Kafka+Storm on EC2 Example

###Cluster Setup TestTopologyCluster was written to be deployed in a storm cluster. To do this, I have setup a cluster on EC2 (for free!) that looks like the following:

  1. t1.micro - running zookeeper
  • Security Rule: Enabled inbound port: 2181
  1. t1.micro - running kafka
  • Security Rule: Enabled inbound port: 9092
  1. t1.micro - running storm (nimbus, supervisors, ui)
  • Security Rule: Enabled inbound ports: 6627 (for deploying topologies), 8080 (for storm UI)

###Zookeeper Setup Zookeeper has been setup remotely by following the same [quickstart guide] (http://kafka.apache.org/documentation.html#quickstart). No additional configuration needed.

###Kafka Setup Kafka has also been setup remotely by following the same [quickstart guide] (http://kafka.apache.org/documentation.html#quickstart). Inside config/server.properties, add advertised.host.name=<public ip> and set zookeeper.connect=<internal zookeeper ip>.

  • Note: the t1.micro only has about 625m of memory, but Kafka tries to allocate 1G. I had to change bin/kafka-server-start.sh to set the value of KAFKA_HEAP_OPTS="-Xmx512m -Xms512m" to get kafka running.

###Storm Setup Storm has been setup using [this guide] (http://www.michael-noll.com/tutorials/running-multi-node-storm-cluster/). Scroll down to the "Installing Storm" section, skip the installation of Java6. Start at the installation of ZeroMQ. I tried getting the latest ZMQ but had issues compiling it. Using the RPM's provided in the guide seemed to work fine (both for ZMQ and JZMQ). Python is already on the boxes by default so they are not necessary. When configuring storm's conf/storm.yaml. The following need to be set:

  • storm.zookeeper.servers: -"<internal zookeeper ip>"
  • nimbus.host: "127.0.0.1"
  • storm.local.dir: "/tmp/storm"
  • supervisor.slots.ports: -6700.

Once this is done, start all of the daemons. (bin/storm nimbus, bin/storm ui, bin/storm supervisor). Once these are started, you should be able to view the status of storm by going to http://<public storm node ip>:8080.

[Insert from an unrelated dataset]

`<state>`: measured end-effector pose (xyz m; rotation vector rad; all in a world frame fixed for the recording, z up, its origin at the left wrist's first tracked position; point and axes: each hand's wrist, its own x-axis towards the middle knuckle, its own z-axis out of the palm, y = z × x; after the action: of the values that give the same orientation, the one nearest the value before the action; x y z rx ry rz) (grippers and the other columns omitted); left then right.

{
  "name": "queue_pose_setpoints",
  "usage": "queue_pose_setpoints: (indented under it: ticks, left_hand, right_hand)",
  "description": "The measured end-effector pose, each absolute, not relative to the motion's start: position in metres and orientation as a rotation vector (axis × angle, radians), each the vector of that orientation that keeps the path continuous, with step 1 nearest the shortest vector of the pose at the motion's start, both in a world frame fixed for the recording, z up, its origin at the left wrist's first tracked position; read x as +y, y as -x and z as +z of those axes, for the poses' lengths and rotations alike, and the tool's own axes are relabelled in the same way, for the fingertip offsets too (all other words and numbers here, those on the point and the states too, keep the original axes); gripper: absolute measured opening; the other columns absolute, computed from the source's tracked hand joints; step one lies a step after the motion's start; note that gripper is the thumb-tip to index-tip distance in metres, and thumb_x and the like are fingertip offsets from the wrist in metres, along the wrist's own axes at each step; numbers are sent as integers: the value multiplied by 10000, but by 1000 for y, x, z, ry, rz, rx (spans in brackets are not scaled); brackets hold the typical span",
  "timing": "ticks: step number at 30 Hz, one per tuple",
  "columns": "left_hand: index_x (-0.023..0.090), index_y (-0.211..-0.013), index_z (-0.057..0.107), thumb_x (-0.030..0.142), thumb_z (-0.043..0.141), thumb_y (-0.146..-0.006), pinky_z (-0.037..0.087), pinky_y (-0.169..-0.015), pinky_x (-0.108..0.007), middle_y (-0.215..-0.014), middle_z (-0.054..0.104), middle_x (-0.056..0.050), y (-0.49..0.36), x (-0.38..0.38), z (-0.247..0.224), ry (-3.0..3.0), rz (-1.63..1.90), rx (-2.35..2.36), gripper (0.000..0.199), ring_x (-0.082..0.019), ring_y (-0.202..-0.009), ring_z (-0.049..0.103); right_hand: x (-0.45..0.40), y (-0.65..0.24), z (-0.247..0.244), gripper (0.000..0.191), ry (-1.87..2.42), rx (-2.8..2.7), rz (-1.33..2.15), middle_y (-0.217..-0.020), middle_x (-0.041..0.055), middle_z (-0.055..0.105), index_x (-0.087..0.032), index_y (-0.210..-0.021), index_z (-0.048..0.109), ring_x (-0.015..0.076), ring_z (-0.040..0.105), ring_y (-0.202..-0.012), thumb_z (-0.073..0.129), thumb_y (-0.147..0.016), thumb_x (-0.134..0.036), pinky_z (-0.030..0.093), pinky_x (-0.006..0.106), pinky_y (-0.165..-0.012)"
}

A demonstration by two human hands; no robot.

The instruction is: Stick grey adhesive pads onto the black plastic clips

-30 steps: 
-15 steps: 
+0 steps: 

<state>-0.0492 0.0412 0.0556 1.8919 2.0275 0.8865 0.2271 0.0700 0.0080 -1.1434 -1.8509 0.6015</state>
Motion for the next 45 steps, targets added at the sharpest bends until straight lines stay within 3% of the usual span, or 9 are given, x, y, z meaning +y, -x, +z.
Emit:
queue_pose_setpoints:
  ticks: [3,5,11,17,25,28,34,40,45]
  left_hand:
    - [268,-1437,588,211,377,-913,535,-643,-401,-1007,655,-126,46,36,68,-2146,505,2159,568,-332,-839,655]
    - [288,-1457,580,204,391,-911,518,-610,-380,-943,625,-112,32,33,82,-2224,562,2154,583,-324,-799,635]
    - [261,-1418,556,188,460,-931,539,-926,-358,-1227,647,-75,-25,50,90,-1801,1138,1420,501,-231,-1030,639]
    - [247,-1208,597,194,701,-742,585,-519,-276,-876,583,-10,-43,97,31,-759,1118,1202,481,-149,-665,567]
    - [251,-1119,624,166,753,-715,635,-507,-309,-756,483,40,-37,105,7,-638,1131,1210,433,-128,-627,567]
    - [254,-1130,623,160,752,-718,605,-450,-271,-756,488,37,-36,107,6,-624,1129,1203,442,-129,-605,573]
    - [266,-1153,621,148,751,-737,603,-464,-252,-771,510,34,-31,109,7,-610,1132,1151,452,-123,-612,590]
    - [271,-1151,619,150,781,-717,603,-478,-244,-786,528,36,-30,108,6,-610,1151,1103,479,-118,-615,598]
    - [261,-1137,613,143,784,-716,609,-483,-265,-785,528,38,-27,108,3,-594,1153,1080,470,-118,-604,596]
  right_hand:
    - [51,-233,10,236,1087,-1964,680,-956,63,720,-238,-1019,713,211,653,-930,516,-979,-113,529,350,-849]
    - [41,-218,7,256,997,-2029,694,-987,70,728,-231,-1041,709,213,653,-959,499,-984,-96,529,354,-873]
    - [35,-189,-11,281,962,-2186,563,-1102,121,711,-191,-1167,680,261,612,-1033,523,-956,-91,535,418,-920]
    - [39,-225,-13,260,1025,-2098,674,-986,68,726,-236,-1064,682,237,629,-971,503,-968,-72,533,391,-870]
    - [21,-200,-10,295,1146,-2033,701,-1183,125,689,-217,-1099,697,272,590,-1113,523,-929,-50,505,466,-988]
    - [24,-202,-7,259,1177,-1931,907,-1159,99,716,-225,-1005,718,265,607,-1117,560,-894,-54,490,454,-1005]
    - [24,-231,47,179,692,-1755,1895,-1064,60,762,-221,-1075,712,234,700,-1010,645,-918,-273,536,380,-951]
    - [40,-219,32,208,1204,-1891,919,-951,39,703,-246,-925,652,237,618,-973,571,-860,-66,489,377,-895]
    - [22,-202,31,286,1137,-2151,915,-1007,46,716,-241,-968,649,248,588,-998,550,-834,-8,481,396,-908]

###Deploying a Topology Once all of the nodes are talking to each other, the next task is to deploy a topology.

  • Note: My development box is a Macbook so some of the commands may be different depending on where you're installing from.
  1. Install storm (brew install storm).
  2. Updating configs in ~/.storm/storm.yaml. These configs need to be updated with nimbus.host: "<external nimbus ip>".
  3. Building TestTopologyCluster into a jar (with dependencies). Jar up TestTopologyCluster with all dependencies in the project (minus org.apache.storm:storm-core:0.9.1-incubating).
  4. Deploying using the command storm jar <path/to/>storm-loglines.jar TestTopologyCluster <internal zookeeper ip>:2181 logs

Now the topology should be visible by typing storm list.

###Messaging Kafka on EC2 Messaging Kafka on EC2 is simple. Check TestProducer.java. Change the property for metadata.broker.list and set it to your external KAFKA broker's ip.

At this point, you should be able to see values populate /tmp/filedump and /tmp/filedumpcount on your Storm node.